Dieses Ergebnis wird durch eine Kontrollüberlegung zu den Möglichkeiten, die das Vermögensgesetz für den Ausgleich der Konfliktlage bereithält, bestätigt. Das Wissen des Erwerbers um den zivilrechtlichen Mangel steht danach dem Bestandsschutz der erlangten Vermögensposition nicht entgegen. Die Unredlichkeit des Erwerbs ist nach § 4 VermG durch dessen innere Beziehung zu der Machenschaft gekennzeichnet, die den Restitutionsanspruch begründet (Senatsbeschl. v. 12. November 1992). An ihr fehlt es, wenn die bewußte Abweichung von den zivilrechtlichen Vorschriften dazu diente, die Auswirkungen der Manipulation zum Vorteil des Genötigten zu begrenzen. Das Vermögensgesetz knüpft den von ihm angestrebten sozial-verträglichen Ausgleich (vgl. Gemeinsame Erklärung v. 15. Juni 1990, BGBl II 1237) für diesen Fall nicht an die äußere Ordnungsfunktion der Vorschriften der DDR über den Grundstücksverkehr, sondern an das Recht des vom Staat zur Aufgabe seines Eigentums Genötigten an; es geht dabei von der Legitimität der Abwehr der in § 1 Abs. 3 von ihm selbst als staatliches Unrecht qualifizierten Machenschaften aus (zum Normkonflikt bei der Verteidigung individueller Rechtsgüter vgl. Nachw. bei Herzog in Maunz-Dürig, Komm. z. GG, Art. 20 Abs. IV). Deshalb ist umgekehrt derjenige im Sinne des Vermögensgesetzes unredlich, der sich nur zum Schein über die Unvollständigkeit der Beurkundung hinweggesetzt hat, tatsächlich aber die formwidrig vereinbarte Gegenleistung dem Veräußerer vorenthalten wollte. Er hat sich durch eine zusätzliche Täuschung des Genötigten die staatliche Manipulation zunutze gemacht. Daß er hierbei in äußerlicher Übereinstimmung mit dem Zivilrecht der DDR gehandelt hat, steht dem Rückübertragungsanspruch des Veräußerers nach §§ 1 Abs. 3, 3 VermG nicht entgegen.

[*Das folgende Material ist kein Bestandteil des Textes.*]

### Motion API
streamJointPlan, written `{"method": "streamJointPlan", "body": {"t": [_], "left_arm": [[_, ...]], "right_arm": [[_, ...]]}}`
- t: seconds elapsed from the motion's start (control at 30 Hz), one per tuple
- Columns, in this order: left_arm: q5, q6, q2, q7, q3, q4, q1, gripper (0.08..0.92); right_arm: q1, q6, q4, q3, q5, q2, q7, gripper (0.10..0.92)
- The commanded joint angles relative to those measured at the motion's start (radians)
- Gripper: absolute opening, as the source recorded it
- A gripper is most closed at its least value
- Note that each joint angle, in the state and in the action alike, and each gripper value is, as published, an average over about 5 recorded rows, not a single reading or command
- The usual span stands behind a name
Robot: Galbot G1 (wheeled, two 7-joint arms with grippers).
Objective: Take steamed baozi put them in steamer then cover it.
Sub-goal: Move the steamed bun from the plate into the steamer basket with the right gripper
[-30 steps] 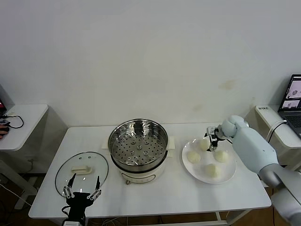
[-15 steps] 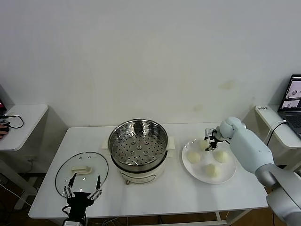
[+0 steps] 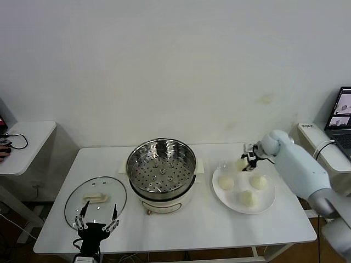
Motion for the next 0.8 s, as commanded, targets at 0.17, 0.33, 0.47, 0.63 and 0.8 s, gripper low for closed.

Tritt schließlich in dem Falle, daß der Rückübertragungsanspruch scheitert, eine Leistungsstörung des redlichen Erwerbers auf, ist der Veräußerer nicht schutzlos gestellt. Der durch das Vermögensgesetz bewirkte sachlich-rechtliche Ausschluß der mit der Machenschaft zusammenhängenden Unwirksamkeitsgründe hat als Gegenwirkung den zivilrechtlichen Bestand des Geschäfts zur Folge. Der Veräußerer kann mithin die sich aus der nach Art. 232 EGBGB maßgeblichen Zivilrechtsordnung ergebenden Rechte geltend machen.